_INSTRUCTIONS TO FOLLOW:_
A word-for-word repeat of all the data is the goal.

_SUPPLIED DATA:_
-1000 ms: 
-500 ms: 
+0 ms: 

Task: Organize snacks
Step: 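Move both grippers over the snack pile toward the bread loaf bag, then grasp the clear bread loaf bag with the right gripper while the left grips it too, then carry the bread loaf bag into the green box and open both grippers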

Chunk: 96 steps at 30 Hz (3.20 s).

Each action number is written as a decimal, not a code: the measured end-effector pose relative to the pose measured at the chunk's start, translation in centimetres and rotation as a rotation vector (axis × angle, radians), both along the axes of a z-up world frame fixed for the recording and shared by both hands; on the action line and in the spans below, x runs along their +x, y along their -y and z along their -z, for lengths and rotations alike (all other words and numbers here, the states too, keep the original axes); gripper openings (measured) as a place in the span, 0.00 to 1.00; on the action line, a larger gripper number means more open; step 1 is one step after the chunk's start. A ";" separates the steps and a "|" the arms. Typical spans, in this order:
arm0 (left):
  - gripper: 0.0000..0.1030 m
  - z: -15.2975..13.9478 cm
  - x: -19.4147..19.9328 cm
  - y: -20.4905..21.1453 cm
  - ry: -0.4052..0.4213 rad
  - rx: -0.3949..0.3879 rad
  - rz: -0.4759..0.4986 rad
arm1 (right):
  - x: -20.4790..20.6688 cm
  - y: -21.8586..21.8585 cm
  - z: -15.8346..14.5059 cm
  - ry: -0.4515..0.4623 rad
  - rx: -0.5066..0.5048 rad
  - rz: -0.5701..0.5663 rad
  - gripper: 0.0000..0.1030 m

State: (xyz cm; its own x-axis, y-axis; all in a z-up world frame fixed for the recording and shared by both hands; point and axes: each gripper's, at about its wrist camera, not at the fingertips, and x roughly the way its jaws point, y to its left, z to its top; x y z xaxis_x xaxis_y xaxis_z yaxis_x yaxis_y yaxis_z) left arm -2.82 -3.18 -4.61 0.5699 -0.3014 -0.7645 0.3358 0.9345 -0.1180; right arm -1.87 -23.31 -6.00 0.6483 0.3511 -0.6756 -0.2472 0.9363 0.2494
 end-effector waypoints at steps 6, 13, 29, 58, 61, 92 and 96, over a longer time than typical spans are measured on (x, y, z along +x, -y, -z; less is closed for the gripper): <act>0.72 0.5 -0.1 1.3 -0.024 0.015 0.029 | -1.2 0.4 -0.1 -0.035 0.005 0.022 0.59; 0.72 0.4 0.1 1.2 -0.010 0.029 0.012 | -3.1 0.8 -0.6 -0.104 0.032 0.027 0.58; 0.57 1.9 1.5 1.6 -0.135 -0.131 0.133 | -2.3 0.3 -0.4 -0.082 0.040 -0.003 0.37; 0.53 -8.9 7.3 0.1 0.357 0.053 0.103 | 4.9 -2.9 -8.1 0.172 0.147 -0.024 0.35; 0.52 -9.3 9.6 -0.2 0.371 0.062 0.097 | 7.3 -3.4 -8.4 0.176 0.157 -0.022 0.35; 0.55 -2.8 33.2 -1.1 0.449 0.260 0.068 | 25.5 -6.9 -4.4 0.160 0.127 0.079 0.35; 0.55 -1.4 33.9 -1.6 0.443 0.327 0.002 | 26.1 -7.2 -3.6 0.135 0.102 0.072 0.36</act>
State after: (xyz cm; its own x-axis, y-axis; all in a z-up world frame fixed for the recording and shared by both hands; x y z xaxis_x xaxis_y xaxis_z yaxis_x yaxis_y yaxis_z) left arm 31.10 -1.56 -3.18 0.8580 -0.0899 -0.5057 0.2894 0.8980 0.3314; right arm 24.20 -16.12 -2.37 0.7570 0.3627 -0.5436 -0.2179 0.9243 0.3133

_RESPONSE BOX:_
-1000 ms: 
-500 ms: 
+0 ms: 

Task: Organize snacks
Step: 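Move both grippers over the snack pile toward the bread loaf bag, then grasp the clear bread loaf bag with the right gripper while the left grips it too, then carry the bread loaf bag into the green box and open both grippers
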
Chunk: 96 steps at 30 Hz (3.20 s).

Each action number is written as a decimal, not a code: the measured end-effector pose relative to the pose measured at the chunk's start, translation in centimetres and rotation as a rotation vector (axis × angle, radians), both along the axes of a z-up world frame fixed for the recording and shared by both hands; on the action line and in the spans below, x runs along their +x, y along their -y and z along their -z, for lengths and rotations alike (all other words and numbers here, the states too, keep the original axes); gripper openings (measured) as a place in the span, 0.00 to 1.00; on the action line, a larger gripper number means more open; step 1 is one step after the chunk's start. A ";" separates the steps and a "|" the arms. Typical spans, in this order:
arm0 (left):
  - gripper: 0.0000..0.1030 m
  - z: -15.2975..13.9478 cm
  - x: -19.4147..19.9328 cm
  - y: -20.4905..21.1453 cm
  - ry: -0.4052..0.4213 rad
  - rx: -0.3949..0.3879 rad
  - rz: -0.4759..0.4986 rad
arm1 (right):
  - x: -20.4790..20.6688 cm
  - y: -21.8586..21.8585 cm
  - z: -15.8346..14.5059 cm
  - ry: -0.4515..0.4623 rad
  - rx: -0.5066..0.5048 rad
  - rz: -0.5701..0.5663 rad
  - gripper: 0.0000..0.1030 m

State: (xyz cm; its own x-axis, y-axis; all in a z-up world frame fixed for the recording and shared by both hands; point and axes: each gripper's, at about its wrist camera, not at the fingertips, and x roughly the way its jaws point, y to its left, z to its top; x y z xaxis_x xaxis_y xaxis_z yaxis_x yaxis_y yaxis_z) left arm -2.82 -3.18 -4.61 0.5699 -0.3014 -0.7645 0.3358 0.9345 -0.1180; right arm -1.87 -23.31 -6.00 0.6483 0.3511 -0.6756 -0.2472 0.9363 0.2494
 end-effector waypoints at steps 6, 13, 29, 58, 61, 92 and 96, over a longer time than typical spans are measured on (x, y, z along +x, -y, -z; less is closed for the gripper): <act>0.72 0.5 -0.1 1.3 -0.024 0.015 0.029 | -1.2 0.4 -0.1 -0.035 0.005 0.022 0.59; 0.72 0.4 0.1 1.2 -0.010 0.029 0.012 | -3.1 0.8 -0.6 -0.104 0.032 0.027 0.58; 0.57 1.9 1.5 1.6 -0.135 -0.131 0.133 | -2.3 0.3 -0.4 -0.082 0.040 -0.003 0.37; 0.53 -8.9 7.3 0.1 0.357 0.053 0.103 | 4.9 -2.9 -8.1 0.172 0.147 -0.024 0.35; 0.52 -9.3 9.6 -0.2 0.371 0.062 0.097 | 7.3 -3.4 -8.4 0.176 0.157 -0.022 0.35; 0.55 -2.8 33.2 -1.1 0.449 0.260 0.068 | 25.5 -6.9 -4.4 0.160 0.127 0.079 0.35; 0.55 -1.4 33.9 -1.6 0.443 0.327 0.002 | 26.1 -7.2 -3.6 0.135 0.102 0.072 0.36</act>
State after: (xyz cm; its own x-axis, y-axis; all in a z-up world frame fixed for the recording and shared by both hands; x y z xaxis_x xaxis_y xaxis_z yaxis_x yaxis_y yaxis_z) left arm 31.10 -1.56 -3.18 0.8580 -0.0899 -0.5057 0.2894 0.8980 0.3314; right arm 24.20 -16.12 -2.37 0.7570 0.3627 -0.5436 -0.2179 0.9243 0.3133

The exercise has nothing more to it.